Sunday, February 28, 2016

Fleur-de-Lis


Weather: Snow Tuesday was gone the next day; water is still in the top inches of the ground.

What’s still green: Juniper, other evergreens; leaves on yuccas, grape hyacinth, garlic, garlic chives, hollyhock, golden hairy asters, most low or buried; pampas and cheat grass; new leaves on fern bushes and golden spur columbine, new white yarrow sprouts, new western stick seed rosettes. People continue to clean out leaves, burn weeds, and prune fruit trees.

What’s blue-green or gray: Leaves on Apache plumes, four-winged saltbushes.

What’s red or purple: Stems on roses, young peaches, sandbar willows; leaves on coral beard tongues, alfilerillo, purple asters.

What’s yellow or brown: Arborvitae, stems of weeping willows.

What’s blooming inside: Zonal geraniums, aptenia.

Animal sightings: Rabbits, small birds.

Monday afternoon around 2:20 pm birds near the river were making lots of noise; assume geese or some other bird is migrating.


Weekly update: The fleur-de-lis is the oldest flower motif used on the oddments of flatware collected by my mother.
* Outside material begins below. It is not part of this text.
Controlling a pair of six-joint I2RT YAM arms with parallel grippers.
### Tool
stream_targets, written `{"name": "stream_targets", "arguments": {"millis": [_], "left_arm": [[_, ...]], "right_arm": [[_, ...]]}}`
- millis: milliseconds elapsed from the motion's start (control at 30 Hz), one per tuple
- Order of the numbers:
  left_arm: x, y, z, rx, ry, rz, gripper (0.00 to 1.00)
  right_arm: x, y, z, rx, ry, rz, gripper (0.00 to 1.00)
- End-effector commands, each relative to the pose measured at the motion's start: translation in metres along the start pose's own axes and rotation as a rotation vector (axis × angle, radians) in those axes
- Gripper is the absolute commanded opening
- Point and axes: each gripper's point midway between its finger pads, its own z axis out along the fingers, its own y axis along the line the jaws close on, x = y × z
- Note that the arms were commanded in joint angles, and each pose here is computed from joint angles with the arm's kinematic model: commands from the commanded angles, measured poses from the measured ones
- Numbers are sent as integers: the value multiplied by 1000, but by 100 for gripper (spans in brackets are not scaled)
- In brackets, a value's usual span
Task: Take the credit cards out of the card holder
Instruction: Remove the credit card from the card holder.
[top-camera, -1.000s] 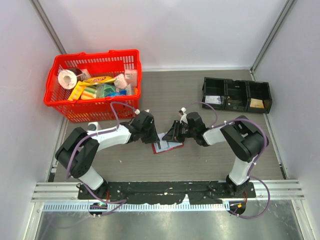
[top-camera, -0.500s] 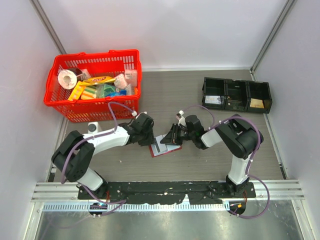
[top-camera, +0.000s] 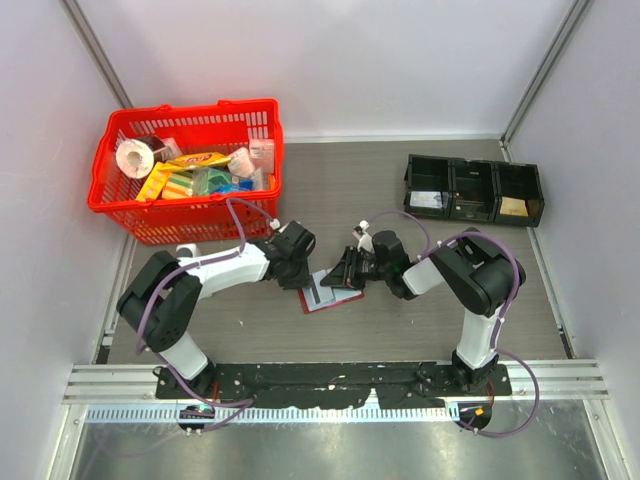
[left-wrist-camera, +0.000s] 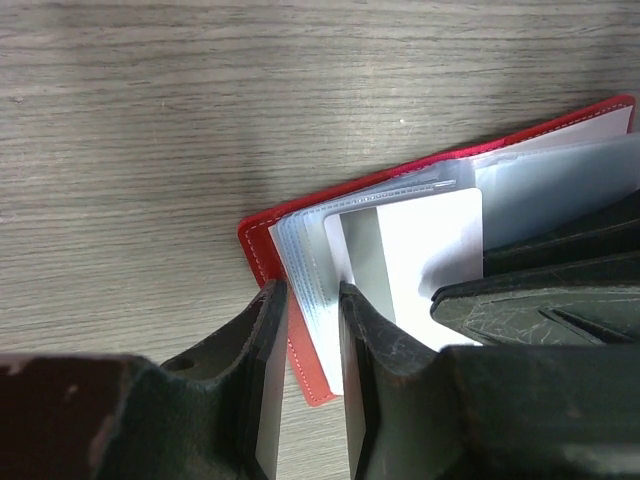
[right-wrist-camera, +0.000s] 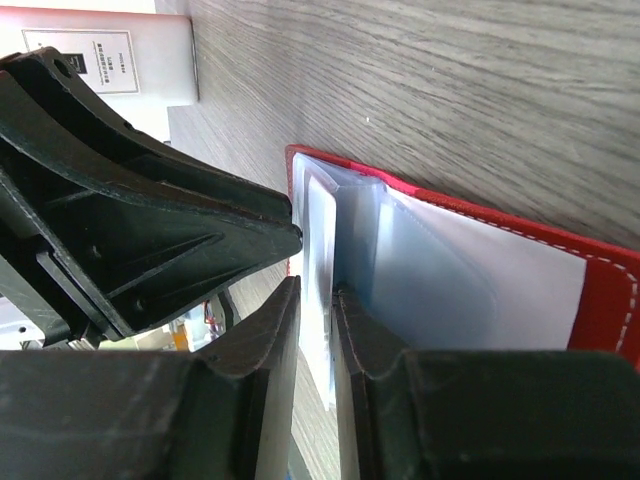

The basic form of a flower rising from two leaves was used on a helmet recovered from the Scythian grave. The cutwork was done in gold sometime in the fourth century BC on the Crimean peninsula. The outward curving leaves resemble rams horns.


Michel Pastoureau found the basic motif was used on a Roman coin in Gaul in the first century AD, or "at least the upper-half of one, and a sort of triangle in the lower-half." Hugh Capet took control of the Île-de-France in 987, and from there extended Frank power over the territory now called France. Louis VI used the motif on his coins, his son Louis VII used in on his seal in 1150, and his grandson Philippe II elevated it to a symbol in 1211.

During those years when the Capets were consolidating their power as the first among the lords, they and the design assumed religious associations that obscure their origins. Fleur has always meant "flower," but "lis" didn’t appear in French until 1150 during the rein of Louis VII. It now means lily. Some extended the religious associations denoted to the kings to the symbol.

Lilies have six petals, but, depending on the form, are all open, or all reflexed, or nearly joined in bells. They don't have a pattern that fits the fleur-de-lis.


Iris do fit the pattern. Some mistake the way they see the flower for the design, and believe the cluster of three erect standards are the center of the symbol and the two visible falls are the side petals. That assumes modern aesthetics of perspective and realistic presentation. When the fleur-de-lis was created, artists drew what they knew existed, not what they saw. The three standards, then, would have been the top of the symbol, and the three falls the bottom.

For those seeking explanations, the word "lis" remains a mystery. Godefridus Henschenius may have been the first to argue in the 1600s that the flower was the yellow Iris pseudacorus. It then was called lieschblume in German, but in the past had been spelled lies and leys. The Franks were a Germanic tribe.

Pierre-Augustin Boissier de Sauvages went farther in 1756 to suggest the flowers were common along the river Leie in the northern French and Belgium homeland of the Franks. Its French name is Lys.

A century later Jean Rey suggested things were much simpler. He said French kings, especially those named Louis, were originally referred to as "loi’s" or "loys." The fleur de list was simply his flower.

Since its standardization by the French monarchs, the image has existed in both its original forms and in the conventionalized one. One of my mother’s spoons showed a four petaled flower between two leaves with a tree shape below that might have been roots in the mode of the Gallic coin.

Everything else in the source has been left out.